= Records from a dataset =
---------------

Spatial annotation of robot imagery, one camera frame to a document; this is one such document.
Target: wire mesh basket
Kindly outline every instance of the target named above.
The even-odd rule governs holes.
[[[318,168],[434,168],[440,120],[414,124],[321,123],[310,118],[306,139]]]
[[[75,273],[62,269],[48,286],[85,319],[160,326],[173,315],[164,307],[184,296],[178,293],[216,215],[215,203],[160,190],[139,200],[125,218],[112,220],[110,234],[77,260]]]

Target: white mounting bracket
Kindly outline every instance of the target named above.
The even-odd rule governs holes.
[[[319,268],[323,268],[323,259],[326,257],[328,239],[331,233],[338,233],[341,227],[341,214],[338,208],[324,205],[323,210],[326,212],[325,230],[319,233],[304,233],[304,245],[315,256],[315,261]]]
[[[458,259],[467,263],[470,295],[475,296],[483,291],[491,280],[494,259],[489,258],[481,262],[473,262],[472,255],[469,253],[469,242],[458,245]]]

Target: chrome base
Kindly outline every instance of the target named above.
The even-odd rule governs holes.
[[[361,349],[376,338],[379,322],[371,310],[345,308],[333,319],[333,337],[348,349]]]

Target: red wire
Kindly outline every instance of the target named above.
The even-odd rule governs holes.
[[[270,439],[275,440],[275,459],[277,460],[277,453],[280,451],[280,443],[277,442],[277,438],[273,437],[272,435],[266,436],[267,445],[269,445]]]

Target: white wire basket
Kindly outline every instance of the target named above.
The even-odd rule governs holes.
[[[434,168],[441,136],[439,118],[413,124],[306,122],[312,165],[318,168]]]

---------------

= About this exercise =
Please return the records above exactly as they are written.

= Result of this task =
Spatial annotation of robot imagery, one camera frame to a document; this is one such document.
Target: wire mesh basket
Kindly outline every instance of the target named above.
The even-odd rule governs holes.
[[[318,168],[434,168],[440,120],[414,124],[321,123],[310,118],[306,139]]]
[[[75,273],[62,269],[48,286],[85,319],[160,326],[173,315],[164,307],[184,296],[178,293],[216,215],[215,203],[160,190],[139,200],[125,218],[112,220],[110,234],[77,260]]]

Target: white mounting bracket
Kindly outline every instance of the target named above.
The even-odd rule governs holes.
[[[319,268],[323,268],[323,259],[326,257],[328,239],[331,233],[338,233],[341,227],[341,214],[338,208],[324,205],[323,210],[326,212],[325,230],[319,233],[304,233],[304,245],[315,256],[315,261]]]
[[[458,259],[467,263],[470,295],[475,296],[483,291],[491,280],[494,259],[489,258],[481,262],[473,262],[472,255],[469,253],[469,242],[458,245]]]

Target: chrome base
Kindly outline every instance of the target named above.
The even-odd rule governs holes.
[[[361,349],[376,338],[379,322],[371,310],[345,308],[333,319],[333,337],[348,349]]]

Target: red wire
Kindly outline every instance of the target named above.
The even-odd rule governs holes.
[[[270,439],[275,440],[275,459],[277,460],[277,453],[280,451],[280,443],[277,442],[277,438],[273,437],[272,435],[266,436],[267,445],[269,445]]]

Target: white wire basket
Kindly outline every instance of the target named above.
The even-odd rule governs holes.
[[[434,168],[441,136],[439,118],[413,124],[306,122],[312,165],[318,168]]]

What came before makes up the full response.